European Case Law Identifier: ECLI:AT:OGH0002:2020:E124656
Rechtsgebiet: Zivilrecht
Spruch:
Die Revision wird zurückgewiesen.
Die beklagte Partei ist schuldig, der klagenden Partei die mit 501,72 EUR (darin enthalten 55,62 EUR USt) bestimmten Kosten des Revisionsverfahrens binnen 14 Tagen zu ersetzen.
Begründung:
Die Streitteile sind Nachbarn von Liegenschaften, wobei der Keller auf der klägerischen Liegenschaft seit 1940 durch eine lose ins Erdreich gegrabene, mittlerweile verfallene Kellerröhre unter dem Grundstück der Beklagten (Straße) mit einem Keller eines anderen Grundstücks verbunden ist. Letzteres stand 1940 noch im Eigentumsrecht der Rechtsvorgänger des Klägers und wurde von diesem Ende der 80iger Jahre verkauft. Im Zeitpunkt der Errichtung der Kellerröhre durch den Rechtsvorgänger des Klägers hatte die Beklagte von der Bauführung keine Kenntnis. An der als Verbindungsgang mittlerweile nicht mehr nutz- und betretbaren Kellerröhre mit einer Zugangsöffnung im Durchmesser von 60 cm sind keine Eigentumsrechte (gesondert) verbüchert.

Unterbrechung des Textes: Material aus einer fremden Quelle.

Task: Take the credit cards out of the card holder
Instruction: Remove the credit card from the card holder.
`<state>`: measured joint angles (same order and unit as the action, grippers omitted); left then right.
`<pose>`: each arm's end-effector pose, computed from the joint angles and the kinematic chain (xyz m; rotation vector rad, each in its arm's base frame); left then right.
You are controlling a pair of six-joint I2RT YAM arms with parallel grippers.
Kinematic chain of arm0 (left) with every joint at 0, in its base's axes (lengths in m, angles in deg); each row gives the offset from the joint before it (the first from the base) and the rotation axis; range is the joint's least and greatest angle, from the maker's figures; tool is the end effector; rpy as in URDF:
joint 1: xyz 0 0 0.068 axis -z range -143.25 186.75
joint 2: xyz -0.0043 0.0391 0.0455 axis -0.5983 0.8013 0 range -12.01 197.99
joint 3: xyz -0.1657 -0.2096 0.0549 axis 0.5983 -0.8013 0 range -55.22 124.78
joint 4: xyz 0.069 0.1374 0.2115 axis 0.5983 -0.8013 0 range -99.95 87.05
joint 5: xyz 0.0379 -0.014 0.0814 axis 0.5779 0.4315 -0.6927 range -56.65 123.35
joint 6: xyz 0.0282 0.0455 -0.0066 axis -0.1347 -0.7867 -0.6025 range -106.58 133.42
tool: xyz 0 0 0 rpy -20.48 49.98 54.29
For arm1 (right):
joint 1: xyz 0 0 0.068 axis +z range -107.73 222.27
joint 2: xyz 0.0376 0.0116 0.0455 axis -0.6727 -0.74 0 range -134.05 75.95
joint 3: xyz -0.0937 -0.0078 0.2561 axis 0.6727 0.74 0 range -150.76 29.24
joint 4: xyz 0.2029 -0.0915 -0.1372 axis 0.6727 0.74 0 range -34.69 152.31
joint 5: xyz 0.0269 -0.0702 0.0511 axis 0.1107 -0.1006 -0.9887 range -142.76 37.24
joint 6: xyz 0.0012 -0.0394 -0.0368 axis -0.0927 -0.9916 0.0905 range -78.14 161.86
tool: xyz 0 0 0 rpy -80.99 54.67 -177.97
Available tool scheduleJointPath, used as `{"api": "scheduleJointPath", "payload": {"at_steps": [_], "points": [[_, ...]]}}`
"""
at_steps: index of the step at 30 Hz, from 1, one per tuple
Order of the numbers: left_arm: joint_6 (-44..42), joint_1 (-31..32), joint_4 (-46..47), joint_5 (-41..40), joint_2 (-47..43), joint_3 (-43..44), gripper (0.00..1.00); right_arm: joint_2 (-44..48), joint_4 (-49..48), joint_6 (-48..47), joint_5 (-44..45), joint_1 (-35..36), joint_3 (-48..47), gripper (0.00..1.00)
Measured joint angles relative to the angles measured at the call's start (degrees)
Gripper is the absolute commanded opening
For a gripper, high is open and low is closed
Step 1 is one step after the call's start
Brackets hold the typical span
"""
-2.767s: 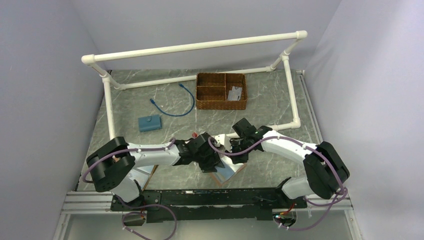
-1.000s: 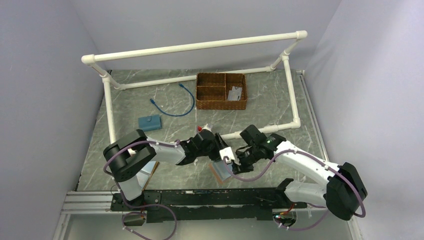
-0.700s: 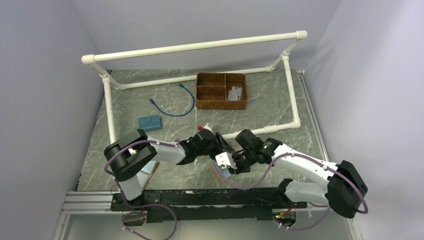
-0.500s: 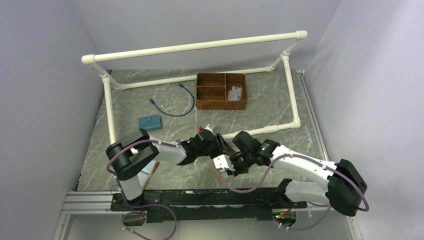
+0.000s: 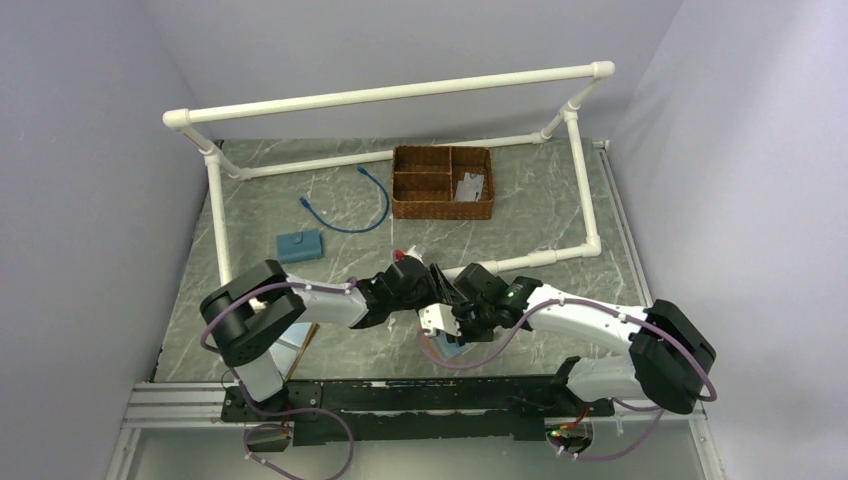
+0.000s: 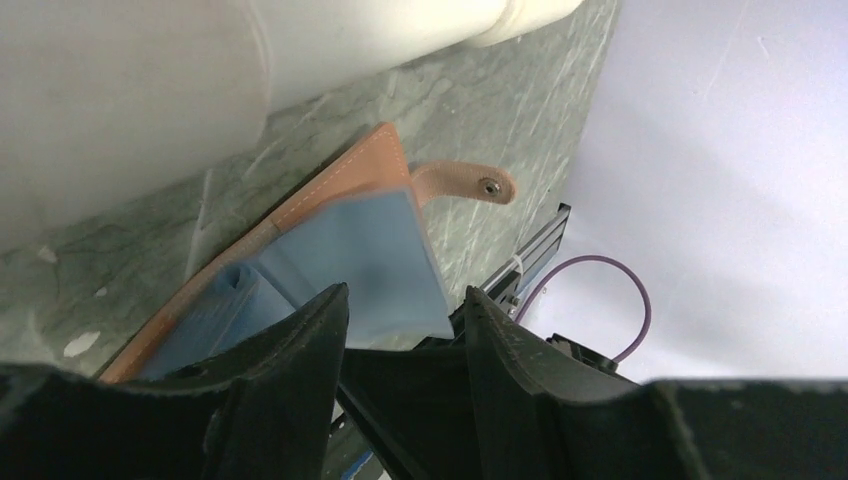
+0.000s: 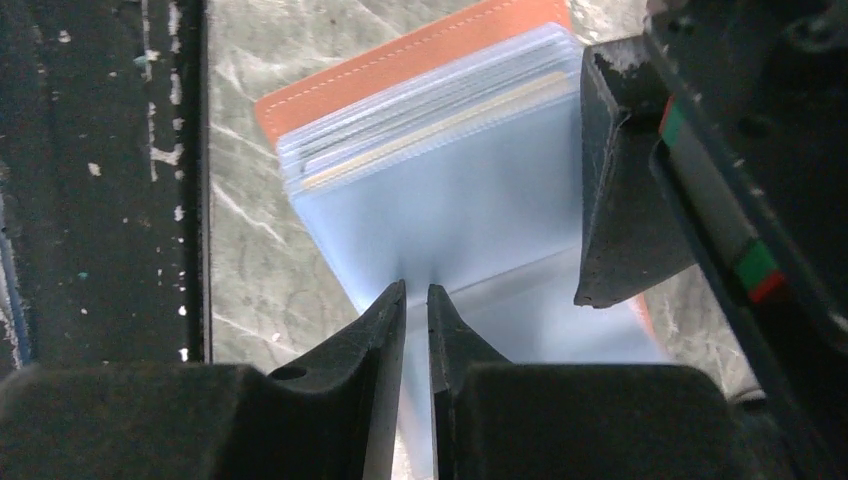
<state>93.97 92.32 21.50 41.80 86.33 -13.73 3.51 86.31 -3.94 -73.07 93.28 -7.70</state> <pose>0.1849 -0.2790 0.1438 -0.4511 2.5164 -1.3730 0.1272 0.1769 0.1733 -2.0897 1.7203 0.5096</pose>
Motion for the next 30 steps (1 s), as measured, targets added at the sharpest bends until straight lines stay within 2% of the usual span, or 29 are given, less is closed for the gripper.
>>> {"api": "scheduleJointPath", "payload": {"at_steps": [7, 15, 23, 28, 30], "points": [[-1.99, -0.37, -5.55, -2.71, -7.21, -0.15, 0.58, -1.6, 0.26, 1.42, 2.25, -1.66, -1.51, 0.15], [-2.84, -1.36, -13.68, -8.52, -15.54, -4.11, 0.58, -1.01, 1.42, 0.2, -2.36, -4.42, -2.51, 0.15], [-3.21, -0.55, -18.58, -8.07, -25.0, -9.73, 0.55, -0.7, 2.43, 1.55, -2.54, -8.24, -2.89, 0.15], [-2.95, 0.15, -19.58, -7.72, -25.18, -9.73, 0.39, -1.44, 2.99, 2.34, -2.8, -8.57, -2.97, 0.15], [-2.6, 0.66, -19.8, -7.52, -25.16, -9.68, 0.29, -1.77, 3.17, 2.6, -2.97, -9.09, -3.04, 0.14]]}}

Der Kläger begehrt die Feststellung, dass die Kellerröhre bzw ihre Reste im Eigentum der beklagten Gemeinde stehe, hilfsweise die Feststellung, dass die Röhre nicht im Eigentum des Klägers stehe. Er brachte vor, dass es sich bei der Röhre um kein sonderrechtsfähiges Bauwerk handle. Sie sei daher nur dem Grundstückseigentümer zurechenbar. Selbst wenn der Hohlraum sonderrechtsfähig sei, sei die Beklagte wegen Ersitzung Eigentümerin.
Das Feststellungsinteresse ist in dritter Instanz nicht mehr strittig.
Die Beklagte wendet ein, dass die Kellerröhre von den Rechtsvorgängern des Klägers errichtet und ausschließlich genutzt worden sei. Sie habe erst 2016 von der Existenz der Röhre gewusst.
Das Erstgericht wies die Klage ab. Es ging davon aus, dass die Röhre bzw ihre Reste als Superädifikat dem Kläger zuzuordnen seien. Es stützte diese Rechtsansicht auf den Umstand, dass der Wegfall der Funktion der Röhre als Verbindungskeller durch den (nach über 40 Jahren erfolgten) Verkauf einer der beiden Liegenschaften für die mangelnde Belassungsabsicht spreche.
Das Berufungsgericht änderte die Entscheidung im klagsstattgebenden Sinn ab, wobei es in Präzisierung des Klagebegehrens das Urteil dahin formulierte, dass die Röhre unter dem Grundstück der Beklagten ein unselbständiger Bestandteil dieser Liegenschaft sei. Wegen Belassungsabsicht liege kein Superädifikat vor, wobei der Beginn der Arbeiten am Bauwerk maßgeblich sei. Auch sei der Kläger nicht nach § 300 ABGB Eigentümer. Das Berufungsgericht sprach aus, dass der Wert des Entscheidungsgegenstands 5.000 EUR, nicht aber 30.000 EUR übersteigt und ließ die ordentliche Revision zur Frage der Belassungsabsicht einer verbindenden Kellerröhre bzw ihrer allfälligen Eigenschaft als selbstständiges Bauwerk und auch zum Umfang der Zulässigkeit der Präzisierung einer Klagsforderung zu.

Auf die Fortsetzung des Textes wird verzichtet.